Uma formação geral que permitia irmos decidindo e nos habilitando conforme nossas descobertas e afinidades. Aprendíamos projeto. Aprendíamos a projetar. Projetar nossas vidas, o nosso dia, uma casa, cadeiras, automóveis, vasos, pictogramas, liquidificadores, livros, folhetos, enfim, a gente arriscava e riscava o que viesse pela frente. Não havia rotina que nos prendesse. Sempre senti e sinto que a graduação é para abrir nossas cabeças, para construir roteiros.
Há pouco meses, encontrei o mestre Baravelli (Luiz Paulo), aqui em Ribeirão Preto, na abertura de uma de suas sempre surpreendentes exposições e pudemos relembrar uma de suas ótimas crônicas (foram muitas!) publicadas na Folha de São Paulo no decorrer da década de 80… o título desta era “marcha à ré” e propunha aos recém-formados enfiarem suas violas nos seus respectivos sacos e começarem a projetar e reprojetar as coisas mais simples do cotidiano para melhorar a vida das pessoas antes de caírem no mundo da soberba projetando castelos e fortalezas intransponíveis (de péssimo gosto, sempre) e cadeiras maravilhosas, mas quase impossíveis de acomodar adequadamente nossas bundas.
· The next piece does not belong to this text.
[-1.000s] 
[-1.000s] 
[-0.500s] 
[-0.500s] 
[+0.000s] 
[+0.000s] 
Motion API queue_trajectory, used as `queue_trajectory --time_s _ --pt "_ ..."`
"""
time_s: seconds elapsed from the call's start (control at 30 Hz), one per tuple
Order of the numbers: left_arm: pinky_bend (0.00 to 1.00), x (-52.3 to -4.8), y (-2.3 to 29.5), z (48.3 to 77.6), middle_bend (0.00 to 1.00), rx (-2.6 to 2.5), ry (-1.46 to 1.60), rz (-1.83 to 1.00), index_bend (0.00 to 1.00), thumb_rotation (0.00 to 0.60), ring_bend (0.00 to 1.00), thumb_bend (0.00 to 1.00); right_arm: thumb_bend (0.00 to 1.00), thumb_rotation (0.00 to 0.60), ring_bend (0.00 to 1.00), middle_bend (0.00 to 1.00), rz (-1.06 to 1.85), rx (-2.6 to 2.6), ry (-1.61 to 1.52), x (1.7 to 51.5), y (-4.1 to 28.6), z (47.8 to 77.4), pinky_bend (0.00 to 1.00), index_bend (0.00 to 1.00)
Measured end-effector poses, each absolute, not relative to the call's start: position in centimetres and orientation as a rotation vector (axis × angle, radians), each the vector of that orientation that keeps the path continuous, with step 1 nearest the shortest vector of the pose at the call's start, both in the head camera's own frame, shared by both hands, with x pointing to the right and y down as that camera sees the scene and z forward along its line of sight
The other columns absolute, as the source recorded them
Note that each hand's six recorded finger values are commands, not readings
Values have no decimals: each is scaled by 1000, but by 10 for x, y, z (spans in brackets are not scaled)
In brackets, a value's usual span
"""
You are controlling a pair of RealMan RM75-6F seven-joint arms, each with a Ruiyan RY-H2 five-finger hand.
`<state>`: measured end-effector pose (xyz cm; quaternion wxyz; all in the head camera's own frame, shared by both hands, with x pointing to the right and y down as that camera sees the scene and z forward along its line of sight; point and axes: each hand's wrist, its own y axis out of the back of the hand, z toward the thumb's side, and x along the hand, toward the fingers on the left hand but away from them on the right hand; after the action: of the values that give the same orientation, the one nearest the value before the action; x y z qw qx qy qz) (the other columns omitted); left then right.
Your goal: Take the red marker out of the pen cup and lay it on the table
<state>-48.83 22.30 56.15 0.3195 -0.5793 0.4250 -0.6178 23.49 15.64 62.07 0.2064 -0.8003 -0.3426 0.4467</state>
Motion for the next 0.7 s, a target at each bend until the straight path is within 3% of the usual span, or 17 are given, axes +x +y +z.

Ainda considero o copo americano um dos top 10 (que tem muito mais de 100!) do design mundial pela sua simplicidade, utilidade e, porque não, elegância? Podemos querer algo mais prazeroso do que beber uma cerveja gelada num copo desse que apesar de americano é nacionalmente conhecido e reconhecido!
Há ferramentas demais e pouco lápis e papel… não, não proponho voltar ao uso de apontadores e borrachas, lápis e papel são apenas simbólicos, falo em exercitarmos mais o olhar, aprimorar mais nossas percepções e retratá-las imediatamente no papel (ou no monitor)… a melhor câmera fotográfica são os nossos olhos, o que vemos, selecionamos e, principalmente, o que sentimos através deles. Para sentir é preciso “estar” no palco… e quem não “está” não sente e vira simples vítima dos cenários, das circunstâncias e da opinião externa (confesso, aqueles gráficos em forma de pizza de percepção de consumo me dão uma tremenda coceira…).
O design tem que ser antes de tudo um causador de emoções, de surpresas e que seja percebido e valorizado como tal, um agente de melhora do comum, um antecipador de soluções e não um criador de novidades inúteis muitas vezes chamadas de “inovação”. Quem define inovação e valor é quem consome. Como sabemos, não precisamos reinventar a roda.
Fato é, que para mudar um cenário temos que agir como clínicos gerais em parceria com o mercado, com as demandas latentes dos consumidores, materializando os seus desejos como agentes transformadores que somos e, porque não também nos surpreendermos?
É por isto que acredito na criação de escolas de projeto, aquelas onde a gente aprende a pensar e fazer… pensar e fazer muito e rápido… agir é o verbo. É preciso estar permanentemente no olho do furacão, pensar, fazer e compartilhar sem precisar gastar uma fortuna em postitis pregados na parede lembrando que todos nós somos designers, afinal quem é que criava na época da pedra lascada?